Multilevel Resistance Switching Memory in La2/3Ba1/3MnO3/0.7Pb(Mg1/3Nb2/3)O3‑0.3PbTiO3 (011) Heterostructure by Combined Straintronics-Spintronics

• Published in: ACS applied materials & interfaces Vol. 8; no. 8; pp. 5424 - 5431
• Main Authors: Zhou, Weiping, Xiong, Yuanqiang, Zhang, Zhengming, Wang, Dunhui, Tan, Weishi, Cao, Qingqi, Qian, Zhenghong, Du, Youwei
• Format: Journal Article
• Language: English
• Published: United States American Chemical Society 02.03.2016
• Subjects: spintronics; nonvolatile; straintronics; multilevel memory; heterostructure; resistance switching
• ISSN: 1944-8244; 1944-8252
• DOI: 10.1021/acsami.5b11392

We demonstrate a memory device with multifield switchable multilevel states at room temperature based on the integration of straintronics and spintronics in a La2/3Ba1/3MnO3/0.7Pb­(Mg1/3Nb2/3)­O3-0.3PbTiO3 (PMN–PT) (011) heterostructure.

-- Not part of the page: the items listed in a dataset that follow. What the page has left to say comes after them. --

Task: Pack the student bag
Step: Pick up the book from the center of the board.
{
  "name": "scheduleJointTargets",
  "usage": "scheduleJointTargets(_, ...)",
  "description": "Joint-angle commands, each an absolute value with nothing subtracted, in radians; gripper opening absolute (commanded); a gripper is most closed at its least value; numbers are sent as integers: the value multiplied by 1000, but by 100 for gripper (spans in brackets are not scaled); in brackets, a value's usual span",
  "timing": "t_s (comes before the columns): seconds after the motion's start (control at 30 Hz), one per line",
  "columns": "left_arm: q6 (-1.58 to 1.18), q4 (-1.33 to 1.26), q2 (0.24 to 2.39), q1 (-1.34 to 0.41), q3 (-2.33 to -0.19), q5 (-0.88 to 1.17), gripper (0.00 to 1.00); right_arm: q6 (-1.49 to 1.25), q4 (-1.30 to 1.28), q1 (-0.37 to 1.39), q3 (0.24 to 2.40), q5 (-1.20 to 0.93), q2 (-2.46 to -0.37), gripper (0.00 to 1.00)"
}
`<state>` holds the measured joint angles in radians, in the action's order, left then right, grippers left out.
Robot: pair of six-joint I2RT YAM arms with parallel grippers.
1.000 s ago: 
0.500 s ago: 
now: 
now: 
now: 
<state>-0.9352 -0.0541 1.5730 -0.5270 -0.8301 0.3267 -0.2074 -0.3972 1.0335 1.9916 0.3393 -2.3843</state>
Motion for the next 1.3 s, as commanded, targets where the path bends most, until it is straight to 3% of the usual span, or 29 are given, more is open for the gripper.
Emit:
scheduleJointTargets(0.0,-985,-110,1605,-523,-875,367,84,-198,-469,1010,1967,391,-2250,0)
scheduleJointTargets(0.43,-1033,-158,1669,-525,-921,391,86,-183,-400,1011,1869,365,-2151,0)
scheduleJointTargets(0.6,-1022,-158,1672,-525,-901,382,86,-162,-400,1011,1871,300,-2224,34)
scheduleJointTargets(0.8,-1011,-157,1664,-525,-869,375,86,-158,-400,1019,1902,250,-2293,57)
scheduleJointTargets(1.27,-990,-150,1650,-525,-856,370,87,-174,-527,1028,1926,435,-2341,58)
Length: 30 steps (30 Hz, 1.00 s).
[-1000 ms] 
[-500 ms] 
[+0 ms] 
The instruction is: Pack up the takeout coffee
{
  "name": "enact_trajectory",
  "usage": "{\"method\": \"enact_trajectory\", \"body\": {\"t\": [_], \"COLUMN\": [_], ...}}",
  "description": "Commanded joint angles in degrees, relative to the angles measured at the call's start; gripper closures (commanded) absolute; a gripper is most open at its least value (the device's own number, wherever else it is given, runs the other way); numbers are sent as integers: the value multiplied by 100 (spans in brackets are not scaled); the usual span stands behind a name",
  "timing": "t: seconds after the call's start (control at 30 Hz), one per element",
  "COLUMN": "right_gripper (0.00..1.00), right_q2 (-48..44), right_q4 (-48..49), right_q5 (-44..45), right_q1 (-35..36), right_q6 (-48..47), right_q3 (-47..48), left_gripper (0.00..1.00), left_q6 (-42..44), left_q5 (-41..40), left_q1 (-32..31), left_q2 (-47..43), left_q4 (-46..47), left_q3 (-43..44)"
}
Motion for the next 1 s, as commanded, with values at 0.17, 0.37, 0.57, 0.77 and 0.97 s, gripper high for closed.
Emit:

By precisely controlling the electric field applied on the PMN–PT substrate, multiple nonvolatile resistance states can be generated in La2/3Ba1/3MnO3 films, which can be ascribed to the strain-modulated metal–insulator transition and phase separation of Manganite. Furthermore, because of the strong coupling between spin and charge degrees of freedom, the resistance of the La2/3Ba1/3MnO3 film can be readily modulated by magnetic field over a broad temperature range. Therefore, by combining electroresistance and magnetoresistance effects, multilevel resistance states with excellent retention and endurance properties can be achieved at room temperature with the coactions of electric and magnetic fields. The incorporation of ferroelastic strain and magnetic and resistive properties in memory cells suggests a promising approach for multistate, high-density, and low-power consumption electronic memory devices.